I’m sure it is naive, a little. I myself found its yea-saying a shade shrill. And I’d concede that the terms of the author’s optimism are remote from the vital scientific languages now in use– languages that are still the best non-anthropocentric instruments we possess for discovering our place. Intellectually speaking, The Book of Bebb belongs to a time when finding one’s way home was at once a less interesting and less arduous project than most thinkers in the late twentieth century have considered it to be.
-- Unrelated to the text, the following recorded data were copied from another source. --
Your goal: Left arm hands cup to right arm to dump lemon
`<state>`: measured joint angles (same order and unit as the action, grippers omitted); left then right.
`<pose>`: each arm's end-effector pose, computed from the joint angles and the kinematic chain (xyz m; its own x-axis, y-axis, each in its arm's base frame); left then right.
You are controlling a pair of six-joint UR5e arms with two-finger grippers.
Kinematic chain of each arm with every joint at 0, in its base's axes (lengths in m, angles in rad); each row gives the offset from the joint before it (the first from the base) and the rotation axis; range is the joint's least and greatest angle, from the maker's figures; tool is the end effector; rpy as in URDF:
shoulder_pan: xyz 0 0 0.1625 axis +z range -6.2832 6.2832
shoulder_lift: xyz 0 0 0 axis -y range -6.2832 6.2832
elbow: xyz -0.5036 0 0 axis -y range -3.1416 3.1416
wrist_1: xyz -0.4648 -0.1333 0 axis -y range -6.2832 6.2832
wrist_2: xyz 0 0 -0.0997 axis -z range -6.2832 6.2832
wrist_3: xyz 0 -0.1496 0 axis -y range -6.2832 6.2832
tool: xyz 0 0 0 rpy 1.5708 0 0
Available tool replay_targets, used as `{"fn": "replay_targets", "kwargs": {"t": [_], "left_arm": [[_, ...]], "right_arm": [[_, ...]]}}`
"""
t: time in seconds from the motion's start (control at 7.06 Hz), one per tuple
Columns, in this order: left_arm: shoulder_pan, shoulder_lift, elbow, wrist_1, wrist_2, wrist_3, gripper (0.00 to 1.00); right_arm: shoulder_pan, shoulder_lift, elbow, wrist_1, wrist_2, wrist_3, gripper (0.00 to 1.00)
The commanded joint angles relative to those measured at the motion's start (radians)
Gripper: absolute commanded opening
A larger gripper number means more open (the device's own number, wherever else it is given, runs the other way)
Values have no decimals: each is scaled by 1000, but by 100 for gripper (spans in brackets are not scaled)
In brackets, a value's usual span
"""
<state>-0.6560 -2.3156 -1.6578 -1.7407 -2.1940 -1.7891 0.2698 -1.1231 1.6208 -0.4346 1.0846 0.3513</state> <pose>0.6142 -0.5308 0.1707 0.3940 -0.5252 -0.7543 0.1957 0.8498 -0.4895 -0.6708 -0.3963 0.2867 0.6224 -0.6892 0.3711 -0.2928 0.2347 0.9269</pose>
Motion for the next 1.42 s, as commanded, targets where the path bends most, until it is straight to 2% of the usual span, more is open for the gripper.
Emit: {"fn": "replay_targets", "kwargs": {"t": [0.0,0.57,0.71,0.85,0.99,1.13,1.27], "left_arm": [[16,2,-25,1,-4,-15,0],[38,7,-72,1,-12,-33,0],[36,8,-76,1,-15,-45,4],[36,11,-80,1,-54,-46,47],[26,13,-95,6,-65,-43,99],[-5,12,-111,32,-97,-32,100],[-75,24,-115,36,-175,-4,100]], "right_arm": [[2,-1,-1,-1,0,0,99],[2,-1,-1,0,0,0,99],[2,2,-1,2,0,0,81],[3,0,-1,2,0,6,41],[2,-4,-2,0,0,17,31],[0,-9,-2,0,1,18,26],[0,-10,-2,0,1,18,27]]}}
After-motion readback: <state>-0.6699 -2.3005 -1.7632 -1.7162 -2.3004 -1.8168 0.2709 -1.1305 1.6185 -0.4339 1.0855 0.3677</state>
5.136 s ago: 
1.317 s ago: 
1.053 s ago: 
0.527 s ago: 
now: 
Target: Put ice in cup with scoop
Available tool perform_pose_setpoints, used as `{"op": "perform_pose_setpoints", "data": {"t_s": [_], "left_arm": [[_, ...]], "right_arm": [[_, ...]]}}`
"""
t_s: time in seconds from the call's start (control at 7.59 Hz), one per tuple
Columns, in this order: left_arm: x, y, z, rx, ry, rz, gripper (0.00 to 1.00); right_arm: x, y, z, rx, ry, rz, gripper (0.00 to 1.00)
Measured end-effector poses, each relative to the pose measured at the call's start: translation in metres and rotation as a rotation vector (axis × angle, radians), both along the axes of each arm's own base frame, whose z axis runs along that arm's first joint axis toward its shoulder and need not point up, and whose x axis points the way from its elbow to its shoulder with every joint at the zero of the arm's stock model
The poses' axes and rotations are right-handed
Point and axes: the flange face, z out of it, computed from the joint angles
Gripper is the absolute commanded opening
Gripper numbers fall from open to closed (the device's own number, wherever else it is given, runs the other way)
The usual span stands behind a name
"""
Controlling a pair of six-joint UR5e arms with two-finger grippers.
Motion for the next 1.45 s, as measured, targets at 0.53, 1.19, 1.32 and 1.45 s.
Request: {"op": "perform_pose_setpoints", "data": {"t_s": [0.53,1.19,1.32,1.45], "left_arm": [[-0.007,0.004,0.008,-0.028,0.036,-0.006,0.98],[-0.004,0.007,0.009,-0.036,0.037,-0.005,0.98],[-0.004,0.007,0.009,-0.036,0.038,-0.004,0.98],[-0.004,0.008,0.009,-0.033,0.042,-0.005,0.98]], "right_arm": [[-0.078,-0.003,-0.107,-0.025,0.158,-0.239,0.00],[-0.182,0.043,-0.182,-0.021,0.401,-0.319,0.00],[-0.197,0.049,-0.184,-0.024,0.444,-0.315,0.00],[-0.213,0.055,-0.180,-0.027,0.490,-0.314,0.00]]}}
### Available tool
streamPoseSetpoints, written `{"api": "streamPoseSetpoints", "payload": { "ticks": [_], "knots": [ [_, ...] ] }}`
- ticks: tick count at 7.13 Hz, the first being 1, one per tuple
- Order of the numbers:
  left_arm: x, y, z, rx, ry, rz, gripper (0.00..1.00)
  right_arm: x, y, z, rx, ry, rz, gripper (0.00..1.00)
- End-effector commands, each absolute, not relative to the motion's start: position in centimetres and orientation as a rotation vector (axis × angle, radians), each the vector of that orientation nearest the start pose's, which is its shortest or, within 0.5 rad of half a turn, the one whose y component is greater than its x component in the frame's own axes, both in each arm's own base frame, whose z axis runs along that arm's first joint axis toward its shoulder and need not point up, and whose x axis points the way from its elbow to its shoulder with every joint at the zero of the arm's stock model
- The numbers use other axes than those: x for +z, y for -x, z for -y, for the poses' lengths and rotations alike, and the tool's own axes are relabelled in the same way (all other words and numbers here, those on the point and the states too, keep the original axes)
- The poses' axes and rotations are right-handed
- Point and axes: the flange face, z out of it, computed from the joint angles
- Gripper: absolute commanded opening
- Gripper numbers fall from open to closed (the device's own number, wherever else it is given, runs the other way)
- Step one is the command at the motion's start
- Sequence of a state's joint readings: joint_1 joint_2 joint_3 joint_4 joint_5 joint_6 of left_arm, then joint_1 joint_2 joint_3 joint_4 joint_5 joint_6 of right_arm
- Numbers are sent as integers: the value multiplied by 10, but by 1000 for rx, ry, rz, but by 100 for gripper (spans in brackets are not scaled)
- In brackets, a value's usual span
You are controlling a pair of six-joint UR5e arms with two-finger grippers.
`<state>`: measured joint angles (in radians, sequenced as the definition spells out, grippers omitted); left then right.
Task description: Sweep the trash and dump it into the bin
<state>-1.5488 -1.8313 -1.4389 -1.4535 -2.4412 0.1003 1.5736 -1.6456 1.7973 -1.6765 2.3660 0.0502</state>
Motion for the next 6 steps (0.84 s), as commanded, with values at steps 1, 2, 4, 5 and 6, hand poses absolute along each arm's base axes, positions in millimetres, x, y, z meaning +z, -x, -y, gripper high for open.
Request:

But while nothing in the work would be found especially helpful or pertinent by, say, a structuralist or a phenomenologist or a geneticist or a psychobiologist, it’s worth reminding oneself that pretty much the same holds for the chefs d’oeuvre of our classic voices of doom. Modernist pessimism, awash in tragedy, comfortable with impotence, superior to longing, convinced that the will to be positive is some kind of disease, isn’t all that easy to square, either, with the shrewdest contemporary versions of who and what we are. Up the road a way, possibly, minds are waiting that will nudge us authoritatively forward from the cliches of yea and nay, upbeat and downbeat, positive and negative, and the rest. Meantime there’s The Book of Bebb—no work of revelation but an immensely entertaining piece of fiction —right here at hand. I’d rate it a buy.